What needs to be done.
Below are the records; copy every line in them that holds the string "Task".

Information.
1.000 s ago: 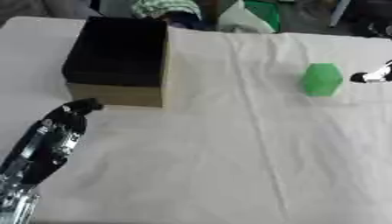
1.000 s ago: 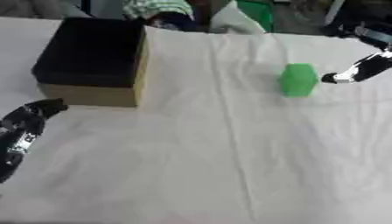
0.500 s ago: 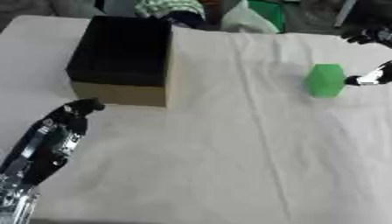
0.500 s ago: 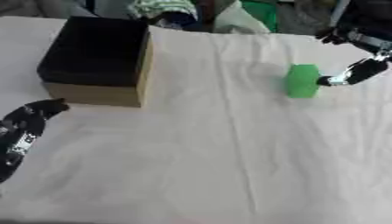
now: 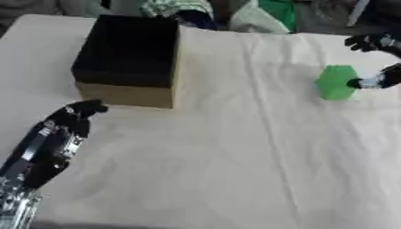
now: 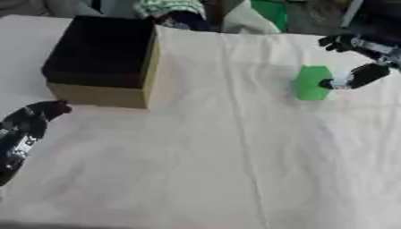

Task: Pick up objects on the table and place them in the box.

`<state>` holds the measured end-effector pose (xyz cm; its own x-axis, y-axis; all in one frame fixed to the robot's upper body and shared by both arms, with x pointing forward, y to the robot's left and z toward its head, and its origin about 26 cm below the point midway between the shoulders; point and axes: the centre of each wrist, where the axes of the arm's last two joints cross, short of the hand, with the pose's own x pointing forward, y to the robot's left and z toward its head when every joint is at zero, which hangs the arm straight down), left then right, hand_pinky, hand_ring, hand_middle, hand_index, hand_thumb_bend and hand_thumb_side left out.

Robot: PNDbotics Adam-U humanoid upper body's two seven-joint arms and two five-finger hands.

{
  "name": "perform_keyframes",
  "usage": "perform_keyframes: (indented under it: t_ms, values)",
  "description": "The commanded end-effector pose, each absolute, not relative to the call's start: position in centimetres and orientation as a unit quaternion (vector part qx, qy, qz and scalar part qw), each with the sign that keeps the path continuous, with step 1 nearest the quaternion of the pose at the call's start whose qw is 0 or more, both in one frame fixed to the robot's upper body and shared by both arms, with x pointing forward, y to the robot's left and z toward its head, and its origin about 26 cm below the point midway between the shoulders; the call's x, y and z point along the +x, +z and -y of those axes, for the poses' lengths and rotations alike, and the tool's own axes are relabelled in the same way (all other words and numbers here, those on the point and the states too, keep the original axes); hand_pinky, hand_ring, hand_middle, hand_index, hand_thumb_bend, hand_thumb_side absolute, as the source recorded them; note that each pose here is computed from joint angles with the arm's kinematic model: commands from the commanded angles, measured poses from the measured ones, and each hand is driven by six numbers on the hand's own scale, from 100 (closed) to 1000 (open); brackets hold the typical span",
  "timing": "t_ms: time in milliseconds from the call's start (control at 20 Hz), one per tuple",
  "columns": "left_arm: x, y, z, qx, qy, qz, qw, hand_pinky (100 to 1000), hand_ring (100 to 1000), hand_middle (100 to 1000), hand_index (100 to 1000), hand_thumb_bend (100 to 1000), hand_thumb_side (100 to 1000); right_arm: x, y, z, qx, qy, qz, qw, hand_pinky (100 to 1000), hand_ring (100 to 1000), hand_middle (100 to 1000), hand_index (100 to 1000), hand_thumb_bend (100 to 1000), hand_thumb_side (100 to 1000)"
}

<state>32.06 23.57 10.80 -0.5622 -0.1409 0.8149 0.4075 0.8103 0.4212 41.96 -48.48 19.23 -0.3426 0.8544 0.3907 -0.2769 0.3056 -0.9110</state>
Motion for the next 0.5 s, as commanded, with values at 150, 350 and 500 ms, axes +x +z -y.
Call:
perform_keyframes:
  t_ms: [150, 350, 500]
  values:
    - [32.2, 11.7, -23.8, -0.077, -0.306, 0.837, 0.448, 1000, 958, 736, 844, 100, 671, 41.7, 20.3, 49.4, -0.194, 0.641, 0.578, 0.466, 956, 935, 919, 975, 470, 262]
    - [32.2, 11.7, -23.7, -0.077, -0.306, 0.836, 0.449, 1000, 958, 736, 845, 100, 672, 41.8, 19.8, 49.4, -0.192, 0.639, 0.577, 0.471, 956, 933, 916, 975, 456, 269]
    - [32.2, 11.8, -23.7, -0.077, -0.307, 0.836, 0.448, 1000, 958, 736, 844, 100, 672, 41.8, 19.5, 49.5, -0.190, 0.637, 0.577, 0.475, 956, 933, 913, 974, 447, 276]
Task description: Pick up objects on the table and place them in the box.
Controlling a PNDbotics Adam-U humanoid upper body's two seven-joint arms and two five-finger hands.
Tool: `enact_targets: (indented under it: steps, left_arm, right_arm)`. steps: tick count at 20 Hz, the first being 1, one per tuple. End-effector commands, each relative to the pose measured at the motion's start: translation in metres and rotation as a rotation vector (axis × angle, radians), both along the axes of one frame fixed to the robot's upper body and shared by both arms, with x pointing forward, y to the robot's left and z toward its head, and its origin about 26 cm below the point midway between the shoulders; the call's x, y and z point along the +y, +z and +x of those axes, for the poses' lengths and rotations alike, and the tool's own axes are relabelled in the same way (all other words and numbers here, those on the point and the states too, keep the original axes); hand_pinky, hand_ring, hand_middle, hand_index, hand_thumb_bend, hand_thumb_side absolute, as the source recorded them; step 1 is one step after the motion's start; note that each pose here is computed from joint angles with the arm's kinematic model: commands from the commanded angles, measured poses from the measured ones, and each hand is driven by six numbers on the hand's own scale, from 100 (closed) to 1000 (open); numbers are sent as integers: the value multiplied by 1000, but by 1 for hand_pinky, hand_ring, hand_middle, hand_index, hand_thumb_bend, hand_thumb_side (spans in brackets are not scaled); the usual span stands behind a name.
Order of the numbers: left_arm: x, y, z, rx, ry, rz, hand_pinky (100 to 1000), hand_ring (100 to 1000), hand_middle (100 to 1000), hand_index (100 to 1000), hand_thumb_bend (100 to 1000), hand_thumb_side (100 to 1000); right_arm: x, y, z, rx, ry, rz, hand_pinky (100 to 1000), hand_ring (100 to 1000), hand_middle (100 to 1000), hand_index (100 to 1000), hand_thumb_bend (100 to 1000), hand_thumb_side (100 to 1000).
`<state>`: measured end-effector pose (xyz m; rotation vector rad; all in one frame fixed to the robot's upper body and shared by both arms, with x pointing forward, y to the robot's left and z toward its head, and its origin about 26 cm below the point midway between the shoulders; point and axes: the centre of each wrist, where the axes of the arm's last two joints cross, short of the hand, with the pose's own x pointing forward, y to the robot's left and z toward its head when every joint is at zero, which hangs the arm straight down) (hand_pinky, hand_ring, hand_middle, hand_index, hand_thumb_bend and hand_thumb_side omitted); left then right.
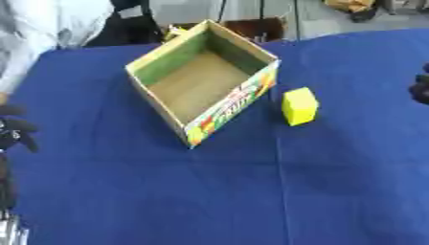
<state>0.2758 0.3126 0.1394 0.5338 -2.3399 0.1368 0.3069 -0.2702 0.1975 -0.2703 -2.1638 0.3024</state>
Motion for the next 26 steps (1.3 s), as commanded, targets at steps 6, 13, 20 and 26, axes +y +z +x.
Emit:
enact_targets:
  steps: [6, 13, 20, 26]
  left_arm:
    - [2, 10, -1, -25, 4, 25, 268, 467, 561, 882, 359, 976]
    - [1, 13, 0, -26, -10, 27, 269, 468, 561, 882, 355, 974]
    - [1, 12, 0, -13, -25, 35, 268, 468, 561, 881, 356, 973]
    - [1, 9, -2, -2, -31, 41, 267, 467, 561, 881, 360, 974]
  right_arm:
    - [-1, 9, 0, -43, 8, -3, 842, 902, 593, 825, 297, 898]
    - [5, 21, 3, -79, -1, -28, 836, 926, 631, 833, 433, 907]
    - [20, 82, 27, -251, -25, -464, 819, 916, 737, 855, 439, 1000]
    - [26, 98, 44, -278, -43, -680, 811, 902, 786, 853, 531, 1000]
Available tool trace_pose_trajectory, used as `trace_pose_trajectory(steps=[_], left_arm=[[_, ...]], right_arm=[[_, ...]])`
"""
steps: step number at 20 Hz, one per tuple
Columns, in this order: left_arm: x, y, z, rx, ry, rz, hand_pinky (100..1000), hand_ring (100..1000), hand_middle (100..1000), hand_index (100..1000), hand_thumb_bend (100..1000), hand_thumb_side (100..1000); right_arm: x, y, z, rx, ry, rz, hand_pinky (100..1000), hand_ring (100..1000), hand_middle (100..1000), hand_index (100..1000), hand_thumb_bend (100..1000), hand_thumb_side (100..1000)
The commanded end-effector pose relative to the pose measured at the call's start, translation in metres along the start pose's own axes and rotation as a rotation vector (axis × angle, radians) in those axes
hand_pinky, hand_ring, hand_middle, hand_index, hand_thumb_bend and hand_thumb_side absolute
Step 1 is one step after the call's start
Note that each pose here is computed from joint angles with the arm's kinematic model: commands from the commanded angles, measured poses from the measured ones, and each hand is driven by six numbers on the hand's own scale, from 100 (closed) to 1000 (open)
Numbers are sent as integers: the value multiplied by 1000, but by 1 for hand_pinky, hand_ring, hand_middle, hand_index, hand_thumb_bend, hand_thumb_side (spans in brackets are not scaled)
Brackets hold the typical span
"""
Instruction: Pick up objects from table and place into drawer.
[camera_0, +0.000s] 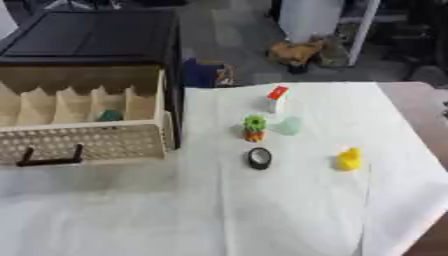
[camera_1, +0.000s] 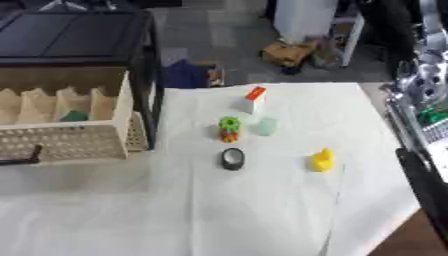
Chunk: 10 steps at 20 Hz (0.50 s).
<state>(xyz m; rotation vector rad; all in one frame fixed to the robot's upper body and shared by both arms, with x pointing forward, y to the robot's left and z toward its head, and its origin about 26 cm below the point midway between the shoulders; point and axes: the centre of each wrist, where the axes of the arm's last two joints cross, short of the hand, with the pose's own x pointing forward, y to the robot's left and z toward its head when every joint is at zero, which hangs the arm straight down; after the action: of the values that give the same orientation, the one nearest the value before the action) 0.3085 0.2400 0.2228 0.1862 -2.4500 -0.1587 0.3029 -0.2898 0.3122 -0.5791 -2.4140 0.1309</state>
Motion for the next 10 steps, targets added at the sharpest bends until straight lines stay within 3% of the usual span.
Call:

Result of the exercise.
Task: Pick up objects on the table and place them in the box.
Task description: Pick up objects on the table and place them in the box.

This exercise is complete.